Two doctors charged and convicted of separately overprescribing opioids or running “pill mill” operations challenged their convictions. The doctors argued that they acted in “good faith,” and they intended to provide care for their patients. In contrast, prosecutors in both cases argued that the doctors’ prescriptions were not for legitimate medical purposes. Due to the opioid epidemic, more courts have been upholding convictions of doctors found guilty of overprescribing regardless of intent. 

However, in June 2022, the Supreme Court unanimously ruled in favor of the two doctors, requiring a higher burden of proof that the physicians more than violated objective standards. In other words, for it to be a crime, there must be proof beyond a reasonable doubt that the doctors knew they acted in an unauthorized manner or intended to do so. 

When Can a Doctor Be Held Responsible for an Overdose Death?

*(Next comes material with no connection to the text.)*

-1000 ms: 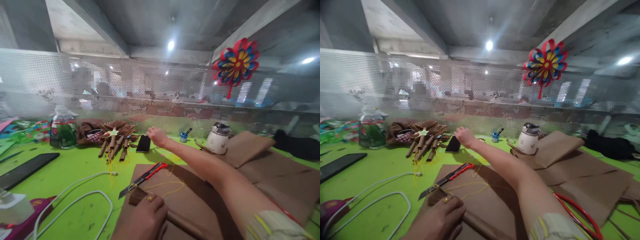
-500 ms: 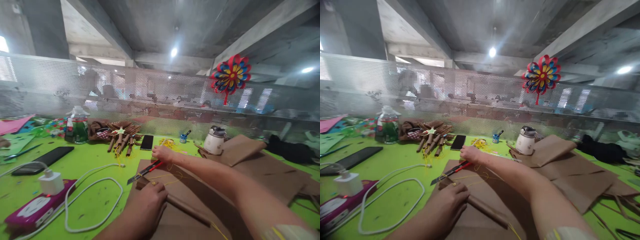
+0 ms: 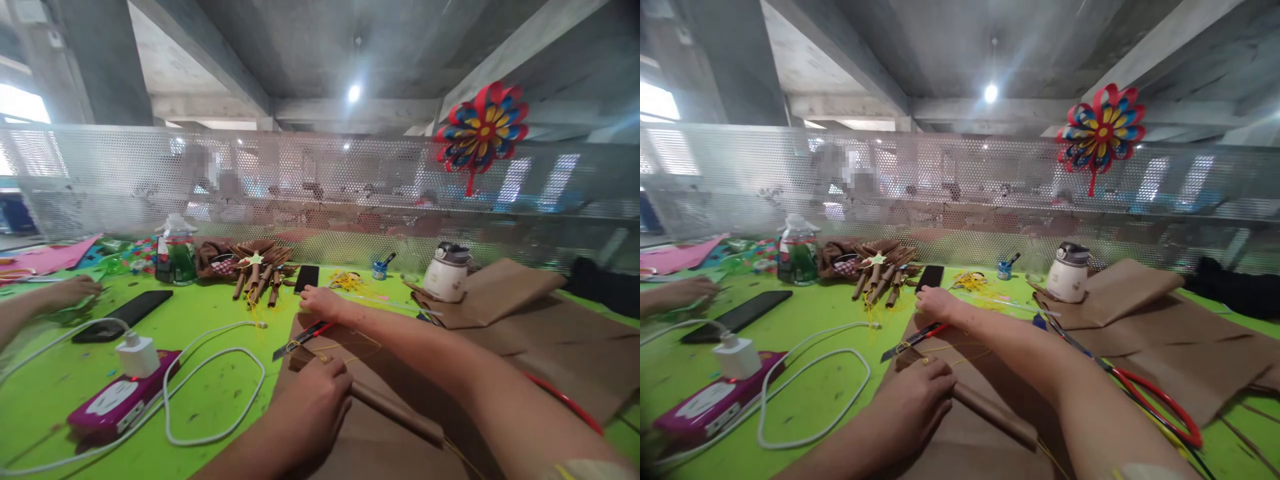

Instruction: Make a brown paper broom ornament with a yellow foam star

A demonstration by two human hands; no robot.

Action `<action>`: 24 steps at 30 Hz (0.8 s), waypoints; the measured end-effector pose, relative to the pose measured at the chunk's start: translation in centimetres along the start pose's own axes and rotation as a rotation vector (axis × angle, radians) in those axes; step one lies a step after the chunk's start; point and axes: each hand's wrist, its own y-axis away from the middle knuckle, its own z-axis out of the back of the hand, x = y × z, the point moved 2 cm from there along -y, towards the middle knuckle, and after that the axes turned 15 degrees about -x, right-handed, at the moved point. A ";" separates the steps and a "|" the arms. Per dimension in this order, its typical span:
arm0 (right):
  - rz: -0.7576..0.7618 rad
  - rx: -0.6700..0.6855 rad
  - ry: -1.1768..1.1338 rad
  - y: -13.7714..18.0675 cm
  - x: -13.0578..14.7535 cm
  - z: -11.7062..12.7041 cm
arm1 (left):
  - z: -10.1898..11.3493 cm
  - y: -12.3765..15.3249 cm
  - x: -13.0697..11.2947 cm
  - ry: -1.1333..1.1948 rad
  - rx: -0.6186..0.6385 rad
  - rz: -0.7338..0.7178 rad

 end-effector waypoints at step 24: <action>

Doctors in Pennsylvania can potentially be held responsible for an opioid overdose death if there is proof that they knew the linked prescription was not prescribed for a legitimate medical purpose. Alternatively, doctors can possibly be held liable for an overdose death if the linked prescription was prescribed for a misdiagnosed underlying medical condition or illness or if the related medication was prescribed because of a condition the physician caused due to medical negligence. 

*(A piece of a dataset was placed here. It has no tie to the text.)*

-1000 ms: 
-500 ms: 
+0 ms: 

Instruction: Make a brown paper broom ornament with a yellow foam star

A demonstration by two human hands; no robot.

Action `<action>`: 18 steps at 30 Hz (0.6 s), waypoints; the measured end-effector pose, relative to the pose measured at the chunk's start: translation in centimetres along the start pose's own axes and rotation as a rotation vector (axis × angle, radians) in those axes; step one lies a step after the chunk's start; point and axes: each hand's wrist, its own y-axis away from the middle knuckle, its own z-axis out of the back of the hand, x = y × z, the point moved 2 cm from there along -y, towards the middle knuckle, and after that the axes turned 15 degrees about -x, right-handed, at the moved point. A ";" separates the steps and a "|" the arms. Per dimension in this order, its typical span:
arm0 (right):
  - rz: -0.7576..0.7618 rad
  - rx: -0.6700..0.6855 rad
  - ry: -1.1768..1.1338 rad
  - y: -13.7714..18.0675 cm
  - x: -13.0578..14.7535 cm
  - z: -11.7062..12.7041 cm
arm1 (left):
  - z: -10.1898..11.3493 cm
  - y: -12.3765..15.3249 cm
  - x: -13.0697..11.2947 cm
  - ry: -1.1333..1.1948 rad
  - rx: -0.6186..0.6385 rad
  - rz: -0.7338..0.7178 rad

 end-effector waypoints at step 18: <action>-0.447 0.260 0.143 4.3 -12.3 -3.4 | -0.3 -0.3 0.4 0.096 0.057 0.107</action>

For example, suppose a doctor prescribes an opioid due to a cancer misdiagnosis and the patient overdoses. In that case, the doctor may be liable for the patient’s death because they misdiagnosed cancer and unnecessarily prescribed the opioid for pain relief. In another example, suppose a surgeon performed surgery on a patient’s back when they were supposed to operate on their leg. As a result, the patient suffered debilitating back pain, leading to an opioid prescription. In that case, the surgeon may be liable for the patient’s overdose death since their negligence caused the patient’s pain. 

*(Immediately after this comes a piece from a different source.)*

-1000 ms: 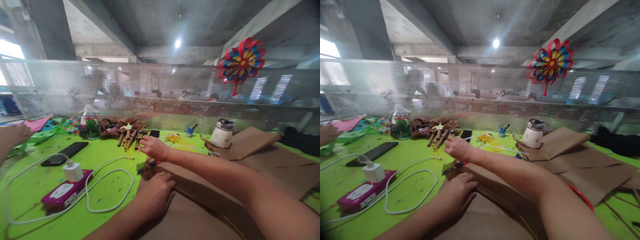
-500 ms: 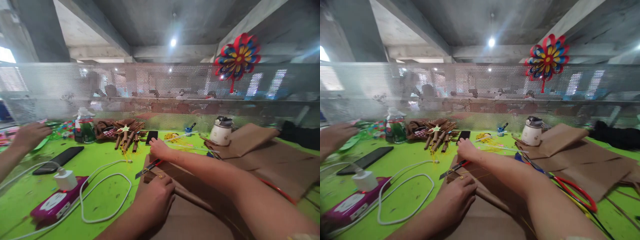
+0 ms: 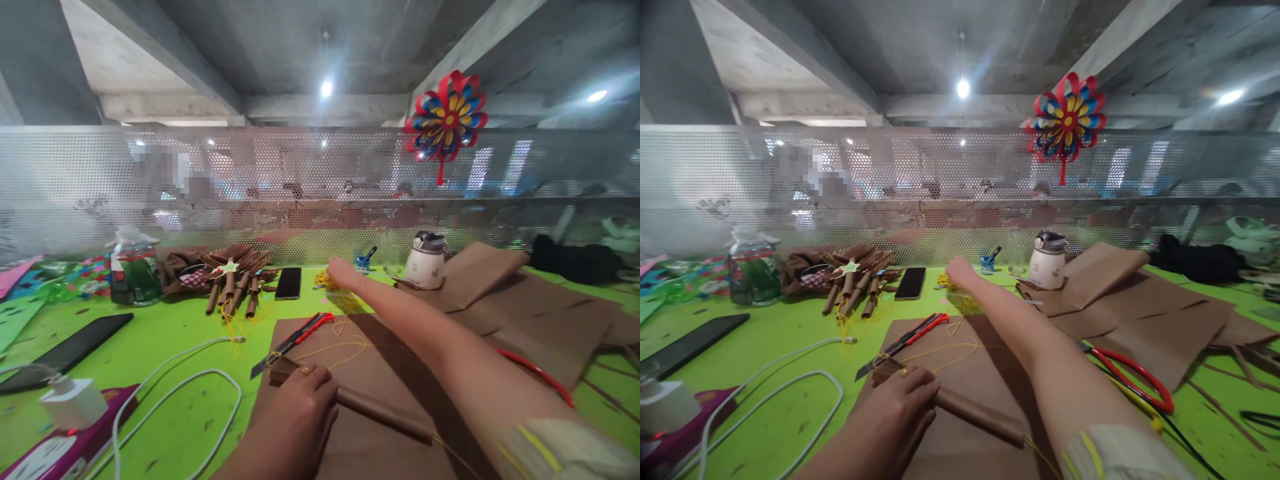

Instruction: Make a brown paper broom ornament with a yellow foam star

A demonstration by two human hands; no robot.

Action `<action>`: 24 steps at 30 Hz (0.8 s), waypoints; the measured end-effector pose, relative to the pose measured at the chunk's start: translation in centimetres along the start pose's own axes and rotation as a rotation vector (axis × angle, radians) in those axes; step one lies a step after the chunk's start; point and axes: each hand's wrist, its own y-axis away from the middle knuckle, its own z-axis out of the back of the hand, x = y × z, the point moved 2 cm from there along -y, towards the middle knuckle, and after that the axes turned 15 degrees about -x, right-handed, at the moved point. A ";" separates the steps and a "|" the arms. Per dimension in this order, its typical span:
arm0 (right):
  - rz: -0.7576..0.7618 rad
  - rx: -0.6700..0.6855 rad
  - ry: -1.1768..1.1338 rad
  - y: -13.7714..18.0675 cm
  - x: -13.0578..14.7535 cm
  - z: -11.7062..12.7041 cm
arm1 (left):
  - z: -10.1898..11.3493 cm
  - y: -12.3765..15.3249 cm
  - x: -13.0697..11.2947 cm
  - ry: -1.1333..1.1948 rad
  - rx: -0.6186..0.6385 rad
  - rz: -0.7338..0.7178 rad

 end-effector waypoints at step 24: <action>-0.114 -0.014 -0.142 0.0 -0.3 0.9 | 0.0 -0.2 -0.1 -0.026 -0.014 -0.018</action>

What Damages Can Be Recovered After an Overdose Death in Pennsylvania?

An overdose victim’s family has the right to pursue a wrongful death claim against the prescribing physician. In Pennsylvania, the person named as the personal representative of the deceased’s estate can file the claim, or if the deceased did not have a will, a family member or friend can volunteer with the court’s approval. The types of damages available will vary based on the circumstances of each case but can include: 

  • Medical bills caused by the overdose, which led to the victim’s death;
  • Funeral, cremation, or burial expenses;
  • Loss of the deceased’s expected income; 
  • Loss of benefits;
  • Estate administration expenses
  • Reduction in the inheritance suffered by surviving children;
  • Loss of parental guidance;
  • Loss of support and services that the victim provided;
  • Loss of society, companionship, comfort, guidance, and advice.
  • Compensation for the conscious pain and suffering the deceased endured before their death.
  • Interest on top of the damages awarded, calculated from the date of death. 

In some cases, punitive damages may also be awarded if the prescribing physician’s actions were extremely reckless or egregious.